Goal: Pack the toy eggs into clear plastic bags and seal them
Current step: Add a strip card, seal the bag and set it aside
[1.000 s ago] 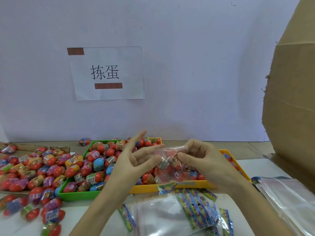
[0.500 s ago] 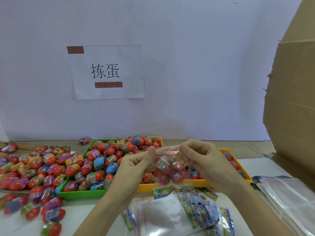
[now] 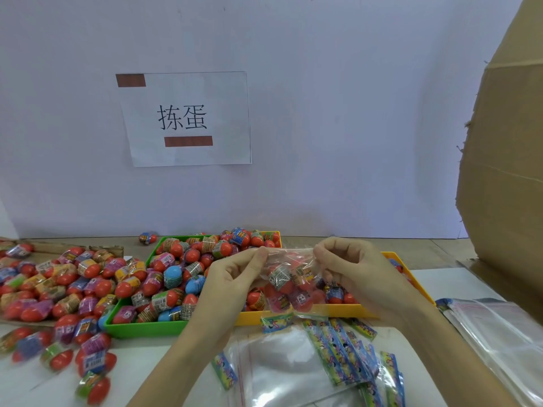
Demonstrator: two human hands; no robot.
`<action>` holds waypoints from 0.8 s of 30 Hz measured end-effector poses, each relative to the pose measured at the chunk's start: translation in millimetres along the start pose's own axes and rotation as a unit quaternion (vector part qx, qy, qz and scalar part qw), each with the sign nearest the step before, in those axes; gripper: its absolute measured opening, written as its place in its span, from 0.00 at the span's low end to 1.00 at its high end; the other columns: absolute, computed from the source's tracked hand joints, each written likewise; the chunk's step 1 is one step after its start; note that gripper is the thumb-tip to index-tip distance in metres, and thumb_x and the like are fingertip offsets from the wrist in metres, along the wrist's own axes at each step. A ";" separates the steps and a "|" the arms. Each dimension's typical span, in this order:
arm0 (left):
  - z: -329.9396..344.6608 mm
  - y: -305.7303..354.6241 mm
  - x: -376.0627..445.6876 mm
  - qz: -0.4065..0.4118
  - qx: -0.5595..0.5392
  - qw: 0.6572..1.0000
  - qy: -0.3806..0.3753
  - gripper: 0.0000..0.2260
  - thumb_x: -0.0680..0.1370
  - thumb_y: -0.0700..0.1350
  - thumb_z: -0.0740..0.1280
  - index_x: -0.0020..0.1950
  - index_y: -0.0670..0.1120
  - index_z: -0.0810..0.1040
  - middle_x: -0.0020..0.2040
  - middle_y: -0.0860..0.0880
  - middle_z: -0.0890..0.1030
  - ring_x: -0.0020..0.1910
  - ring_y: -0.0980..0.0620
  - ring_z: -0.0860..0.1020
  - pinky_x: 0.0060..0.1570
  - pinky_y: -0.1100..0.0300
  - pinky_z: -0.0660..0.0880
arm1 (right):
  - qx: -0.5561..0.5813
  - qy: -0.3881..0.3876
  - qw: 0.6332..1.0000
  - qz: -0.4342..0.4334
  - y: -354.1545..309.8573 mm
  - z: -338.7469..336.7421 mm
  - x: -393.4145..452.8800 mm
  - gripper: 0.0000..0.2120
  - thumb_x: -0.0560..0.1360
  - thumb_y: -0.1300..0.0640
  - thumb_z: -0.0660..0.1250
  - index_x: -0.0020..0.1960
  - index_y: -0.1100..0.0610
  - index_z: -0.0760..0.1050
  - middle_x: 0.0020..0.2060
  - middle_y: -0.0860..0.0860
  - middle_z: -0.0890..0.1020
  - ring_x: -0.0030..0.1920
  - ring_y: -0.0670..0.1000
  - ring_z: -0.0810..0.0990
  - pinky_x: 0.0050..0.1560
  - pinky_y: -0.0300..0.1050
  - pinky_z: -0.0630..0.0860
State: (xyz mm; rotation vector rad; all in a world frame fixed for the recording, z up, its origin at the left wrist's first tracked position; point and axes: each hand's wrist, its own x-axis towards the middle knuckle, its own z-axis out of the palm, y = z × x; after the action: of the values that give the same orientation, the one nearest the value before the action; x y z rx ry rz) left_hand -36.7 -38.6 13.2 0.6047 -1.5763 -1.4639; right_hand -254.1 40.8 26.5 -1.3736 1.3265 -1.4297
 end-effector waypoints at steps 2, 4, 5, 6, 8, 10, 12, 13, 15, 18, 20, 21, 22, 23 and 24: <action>1.4 1.5 -0.2 0.001 -0.017 1.000 0.016 0.14 0.80 0.54 0.67 0.57 0.52 0.89 0.56 0.47 0.89 0.58 0.49 0.86 0.55 0.61 0.83 | 0.036 -0.002 0.999 -0.005 1.8 1.7 1.1 0.19 0.74 0.40 0.75 0.47 0.56 0.83 0.40 0.59 0.77 0.41 0.51 0.75 0.50 0.46 0.75; 3.6 2.5 -1.3 -0.016 -0.042 0.998 0.039 0.16 0.78 0.55 0.69 0.59 0.49 0.89 0.55 0.46 0.89 0.56 0.47 0.87 0.51 0.61 0.83 | 0.067 0.018 0.997 -0.016 5.6 7.3 3.2 0.15 0.76 0.42 0.75 0.45 0.55 0.82 0.38 0.54 0.77 0.40 0.49 0.76 0.49 0.44 0.76; 4.9 2.7 -2.3 -0.026 -0.049 0.997 0.047 0.16 0.78 0.55 0.70 0.59 0.49 0.89 0.54 0.46 0.89 0.54 0.47 0.87 0.49 0.61 0.83 | 0.075 0.034 0.996 -0.021 8.0 11.4 4.1 0.14 0.77 0.42 0.75 0.44 0.54 0.83 0.37 0.53 0.78 0.40 0.48 0.77 0.49 0.44 0.77; 6.2 2.9 -3.2 -0.033 -0.055 0.996 0.056 0.14 0.78 0.54 0.69 0.57 0.50 0.90 0.53 0.46 0.89 0.52 0.48 0.87 0.47 0.62 0.83 | 0.083 0.056 0.995 -0.027 9.7 15.6 4.7 0.14 0.78 0.43 0.74 0.43 0.53 0.83 0.37 0.52 0.79 0.40 0.48 0.78 0.48 0.43 0.77; 7.3 4.0 -4.7 -0.028 -0.059 0.994 0.089 0.11 0.80 0.52 0.68 0.54 0.55 0.90 0.51 0.48 0.90 0.49 0.50 0.88 0.45 0.63 0.83 | 0.062 0.132 0.988 -0.043 11.4 18.5 4.9 0.14 0.78 0.43 0.71 0.41 0.51 0.84 0.37 0.50 0.80 0.40 0.48 0.78 0.47 0.43 0.78; 5.4 5.0 -5.2 0.042 -0.019 0.988 0.150 0.11 0.83 0.52 0.67 0.54 0.56 0.90 0.52 0.53 0.89 0.52 0.54 0.87 0.47 0.66 0.82 | -0.005 0.174 0.984 -0.047 8.5 10.2 4.1 0.19 0.78 0.38 0.68 0.38 0.52 0.83 0.33 0.51 0.80 0.35 0.50 0.76 0.39 0.40 0.77; 2.9 5.7 -5.3 0.165 0.068 0.964 0.197 0.10 0.84 0.53 0.67 0.59 0.57 0.87 0.54 0.59 0.88 0.54 0.60 0.86 0.49 0.69 0.80 | 0.029 0.074 0.996 0.040 2.0 1.9 4.0 0.30 0.77 0.30 0.64 0.39 0.56 0.85 0.35 0.55 0.83 0.34 0.53 0.79 0.34 0.40 0.77; 2.6 4.3 -5.8 0.227 0.108 0.950 0.183 0.10 0.85 0.52 0.66 0.61 0.56 0.87 0.55 0.61 0.88 0.55 0.60 0.86 0.51 0.68 0.81 | 0.074 -0.013 0.991 0.113 -1.3 0.6 3.6 0.37 0.77 0.26 0.60 0.46 0.60 0.87 0.41 0.59 0.86 0.39 0.55 0.84 0.38 0.42 0.81; 2.3 -4.2 -6.5 0.358 0.212 0.906 0.079 0.11 0.86 0.43 0.66 0.63 0.50 0.87 0.63 0.59 0.86 0.63 0.56 0.84 0.62 0.59 0.80 | 0.169 -0.148 0.953 0.204 -2.4 0.5 2.0 0.45 0.78 0.23 0.56 0.63 0.65 0.83 0.58 0.66 0.85 0.57 0.62 0.86 0.57 0.53 0.84; 4.2 -16.0 -5.8 0.492 0.418 0.755 -0.114 0.16 0.85 0.35 0.67 0.72 0.45 0.81 0.75 0.51 0.78 0.78 0.51 0.73 0.77 0.46 0.69 | 0.218 -0.160 0.946 0.180 -1.0 -0.7 1.1 0.31 0.81 0.35 0.67 0.67 0.62 0.82 0.61 0.61 0.85 0.59 0.57 0.86 0.59 0.50 0.83; 4.0 -19.6 -2.4 0.513 0.481 0.697 -0.141 0.17 0.86 0.41 0.67 0.76 0.46 0.77 0.79 0.51 0.74 0.81 0.51 0.67 0.81 0.44 0.64 | 0.199 -0.115 0.964 0.137 2.6 -3.8 2.4 0.21 0.80 0.48 0.73 0.66 0.61 0.82 0.62 0.60 0.85 0.59 0.55 0.86 0.56 0.46 0.84; 4.0 -19.8 -2.3 0.504 0.482 0.706 -0.129 0.19 0.86 0.45 0.68 0.77 0.47 0.76 0.80 0.52 0.72 0.82 0.51 0.66 0.81 0.45 0.63 | 0.194 -0.090 0.969 0.120 4.7 -5.0 3.4 0.20 0.79 0.51 0.73 0.67 0.61 0.81 0.64 0.61 0.84 0.62 0.57 0.85 0.57 0.47 0.84; 4.2 -19.6 -2.6 0.481 0.462 0.737 -0.107 0.21 0.85 0.48 0.70 0.78 0.48 0.75 0.81 0.52 0.71 0.82 0.51 0.65 0.82 0.47 0.62 | 0.194 -0.060 0.973 0.107 6.5 -5.4 4.9 0.22 0.78 0.53 0.75 0.69 0.60 0.80 0.64 0.61 0.83 0.63 0.58 0.84 0.57 0.49 0.84; 4.6 -18.6 -4.1 0.438 0.422 0.790 -0.077 0.24 0.84 0.52 0.71 0.79 0.50 0.74 0.81 0.53 0.71 0.82 0.50 0.65 0.81 0.49 0.63 | 0.194 -0.022 0.976 0.095 7.9 -5.0 6.3 0.25 0.76 0.54 0.77 0.70 0.59 0.78 0.63 0.60 0.84 0.63 0.59 0.84 0.57 0.49 0.84; 6.3 -16.9 -5.7 0.377 0.369 0.849 -0.036 0.26 0.82 0.55 0.72 0.79 0.52 0.73 0.80 0.55 0.71 0.81 0.51 0.67 0.79 0.52 0.65 | 0.191 0.010 0.978 0.084 8.4 -3.6 7.3 0.28 0.74 0.54 0.78 0.71 0.58 0.77 0.62 0.59 0.85 0.62 0.60 0.85 0.56 0.49 0.84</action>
State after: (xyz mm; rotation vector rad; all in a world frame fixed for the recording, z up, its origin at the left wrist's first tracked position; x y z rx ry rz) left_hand -42.6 -33.7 -4.1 0.2632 -2.1052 -0.2664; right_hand -260.0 32.7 20.3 -0.9749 1.0801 -1.4901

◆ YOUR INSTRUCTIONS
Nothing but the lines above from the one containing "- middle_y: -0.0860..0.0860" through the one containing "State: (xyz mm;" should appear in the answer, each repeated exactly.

◆ TASK ANSWER
  - middle_y: -0.0860..0.0860
  - middle_z: -0.0890..0.1020
  - ring_x: -0.0030..0.1920
  - ring_y: -0.0670..0.1000
  - ring_z: -0.0810..0.0990
  - pinky_x: 0.0050..0.1560
  - pinky_y: -0.0300..0.1050
  - pinky_z: -0.0630..0.0860
State: (xyz mm; rotation vector rad; all in a world frame fixed for the recording, z up, its origin at the left wrist's first tracked position; point and axes: each hand's wrist, its own x-axis towards the middle knuckle, its own z-axis out of the palm, y = z × x; after the action: of the values that give the same orientation, the one nearest the value before the action; x y z rx ry rz) left_hand -36.7 -38.6 13.2 0.6047 -1.5763 -1.4639; right_hand -254.1 40.8 26.5 -1.3736 1.3265 -1.4297

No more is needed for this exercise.